The interior of the production-ready e is dominated by the remarkably wide infotainment screen, made up of an eight-inch driver’s display plus twin 12.3-inch touchscreens within a single oblong frame. Live images from the external cameras are screened to two further six-inch screens angled at each end.
Koichi Tanaka confesses to liking big screens in his own home – his TV is a chunky 55-incher, he says – but emphasises that the point of the e’s large screen is not just to show off its size, but to allow greater content inside of the display and to better serve all of the car’s occupants: “Personally I like a big screen, but this is not a driver-centric design – I wanted the passenger to feel as involved, and make it easier for them to see and work it.”
In terms of the infotainment’s multi-layered content, Tanaka also points to an influence from modern internet-enabled TVs which no longer just show a single moving image, but typically have menu bars along the bottom to reference other channels and sources easily. The screen layout is similarly arranged with touch-sensitive buttons of different sizes on either side of a double screen space; that can show various combinations of information, such as sat nav and music choice, or directions and state of battery charge, within.

Beyond these usual options, the e’s interface also has a personal assistant button, linked to a level of artificial intelligence which can be voice-controlled (SoundHound helped develop the voice recognition software). “At the start of the programme, the personal assistant had a mental age of three,” Tanaka half-jokes. “But the production version is more like a grown-up child.”
Honda collaborated with Panasonic on the screens’ software – “we made them weep with our requests,” Tanaka says, but he seems pleased with the final results, which were also hard to get past Honda’s accounts department. “As you guessed, it was a challenge to approve the big screen and its increased costs,” he adds, “so in order to convince senior management, we decided to create a 3D demo loop to help persuade them. Normally, such content would be static.”
The plan for the production model is that customers will sign up to an internet cloud account, where the personal assistant function can store information and ‘learn’ from previous inputs. Such tech is likely to be featured in future EVs from Honda and, says Koichi Tanaka, should improve within the lifetime of the car rather than be the fastest element to age, currently the case with infotainment software.
Usefully, the dash top also houses separate quick-find switches for the audio, volume and ‘home’ button; the A/C controls in the lower part of the centre console are also physical with fan speed and temperature providing a reassuring ‘click’ when turned. Other functional design touches include a truncated central armrest within which the automatic gearbox buttons are situated, and below that, a cupholder which extends forward horizontally when a smart leatherette loop is pulled. In front of the cupholder are an array of sockets on the centre stack and a soft pocket below to house a large smartphone.

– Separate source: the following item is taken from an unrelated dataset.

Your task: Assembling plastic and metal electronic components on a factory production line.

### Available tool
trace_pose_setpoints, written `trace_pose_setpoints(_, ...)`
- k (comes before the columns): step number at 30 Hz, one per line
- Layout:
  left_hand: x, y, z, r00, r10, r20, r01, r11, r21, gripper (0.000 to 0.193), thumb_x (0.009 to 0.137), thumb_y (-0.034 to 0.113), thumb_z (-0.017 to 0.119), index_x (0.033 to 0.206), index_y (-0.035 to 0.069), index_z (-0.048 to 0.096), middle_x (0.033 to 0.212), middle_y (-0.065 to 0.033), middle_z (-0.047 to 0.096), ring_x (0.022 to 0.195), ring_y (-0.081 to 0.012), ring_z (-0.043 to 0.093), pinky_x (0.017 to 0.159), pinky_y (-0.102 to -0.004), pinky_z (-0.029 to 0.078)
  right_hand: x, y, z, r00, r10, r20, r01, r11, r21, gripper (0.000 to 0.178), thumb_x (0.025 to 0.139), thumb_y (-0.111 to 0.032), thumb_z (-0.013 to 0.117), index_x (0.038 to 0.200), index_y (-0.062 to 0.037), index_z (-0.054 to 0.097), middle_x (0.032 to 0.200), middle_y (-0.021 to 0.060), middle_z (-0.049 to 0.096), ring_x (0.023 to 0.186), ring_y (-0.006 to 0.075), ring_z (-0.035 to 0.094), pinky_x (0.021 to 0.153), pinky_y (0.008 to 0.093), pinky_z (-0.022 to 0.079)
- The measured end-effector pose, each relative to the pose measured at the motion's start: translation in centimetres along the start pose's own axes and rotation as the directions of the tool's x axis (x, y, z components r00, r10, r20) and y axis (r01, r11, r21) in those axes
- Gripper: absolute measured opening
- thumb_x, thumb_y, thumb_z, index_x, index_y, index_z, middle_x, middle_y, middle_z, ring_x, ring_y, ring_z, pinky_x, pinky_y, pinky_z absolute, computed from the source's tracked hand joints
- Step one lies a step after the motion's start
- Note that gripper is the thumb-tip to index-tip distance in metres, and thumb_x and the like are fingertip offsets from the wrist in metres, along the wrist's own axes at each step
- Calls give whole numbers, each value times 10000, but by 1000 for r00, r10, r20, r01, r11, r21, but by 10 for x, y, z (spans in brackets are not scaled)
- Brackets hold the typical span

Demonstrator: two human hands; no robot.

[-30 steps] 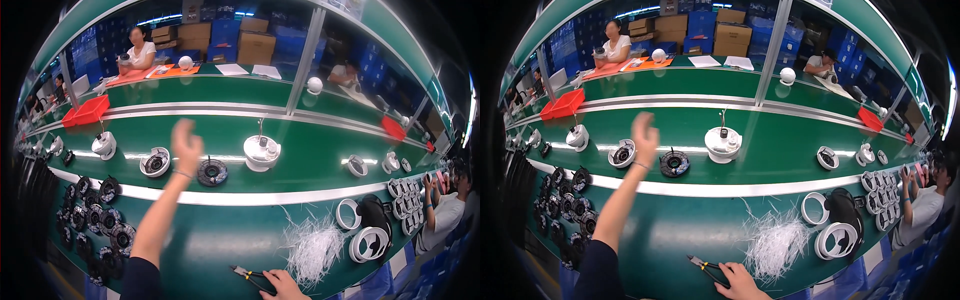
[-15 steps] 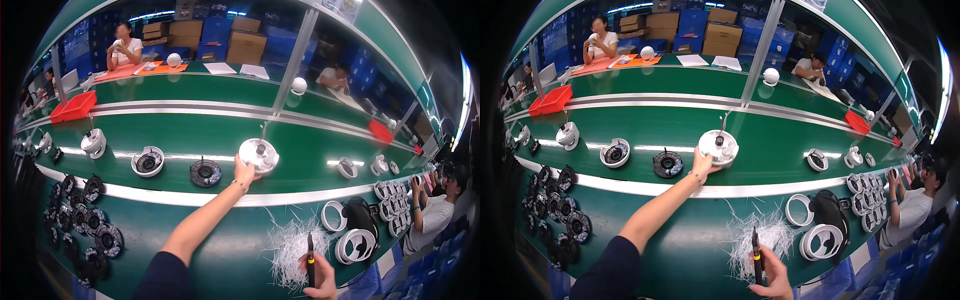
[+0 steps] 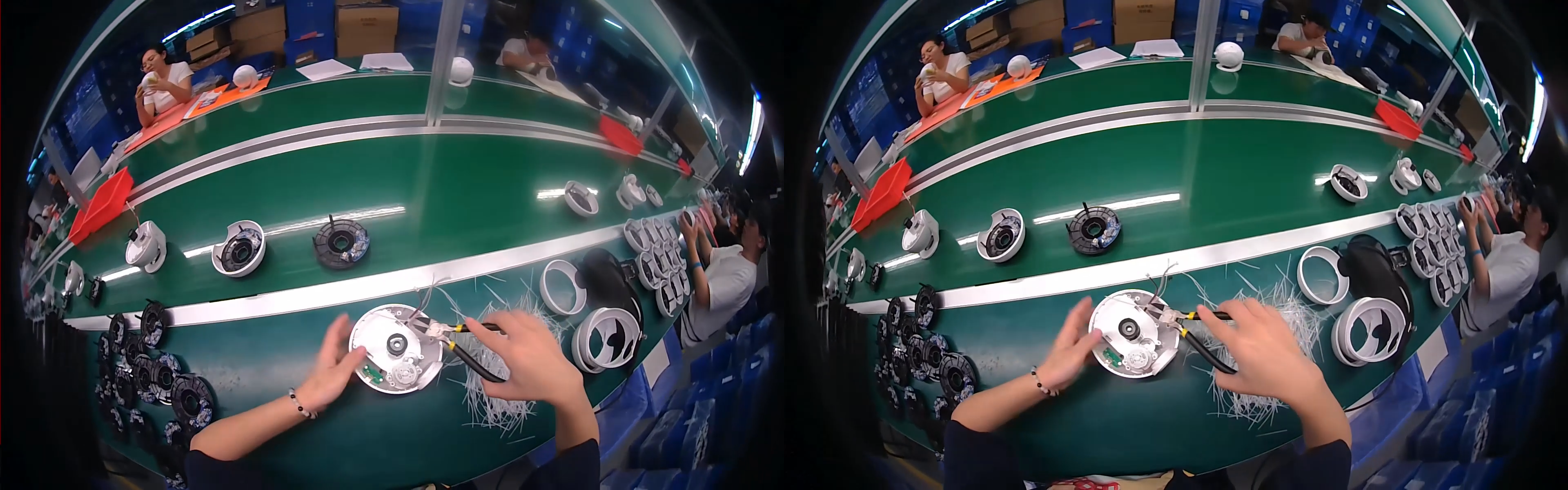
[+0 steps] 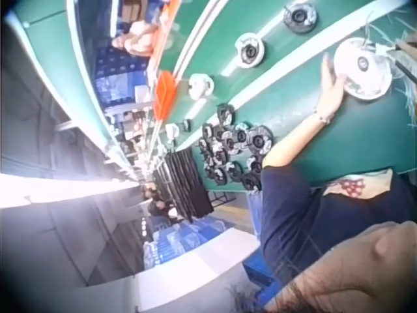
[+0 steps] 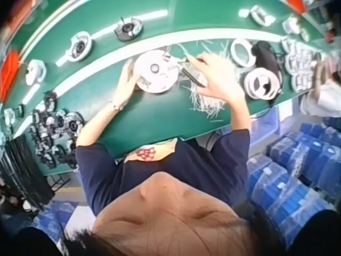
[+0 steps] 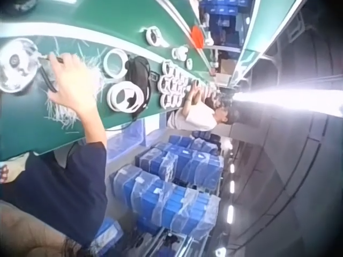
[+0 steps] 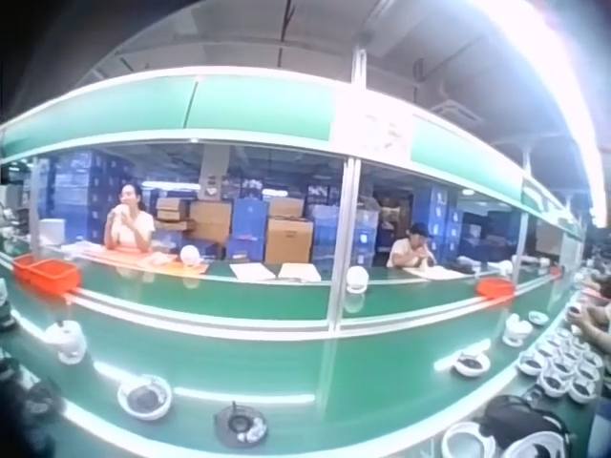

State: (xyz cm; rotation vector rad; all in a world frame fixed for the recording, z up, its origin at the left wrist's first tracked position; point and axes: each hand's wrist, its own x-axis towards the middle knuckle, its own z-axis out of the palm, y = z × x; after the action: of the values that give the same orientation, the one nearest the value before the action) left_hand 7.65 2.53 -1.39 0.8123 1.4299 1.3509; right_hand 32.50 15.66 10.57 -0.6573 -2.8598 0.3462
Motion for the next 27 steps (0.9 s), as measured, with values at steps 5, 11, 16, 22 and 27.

Tanaka says cost was one of the factors in the choice of a resin top surface for the dashboard’s top surface, but also cites its ease of recyclability; and because of the variations of surface possible within the range, a resin part was ultimately easier to make work in terms of fit and finish. The grey marl-style fabric on the seats, supplied by TB Kawishima, is also relevant to the clean, simple and modern vibe overall.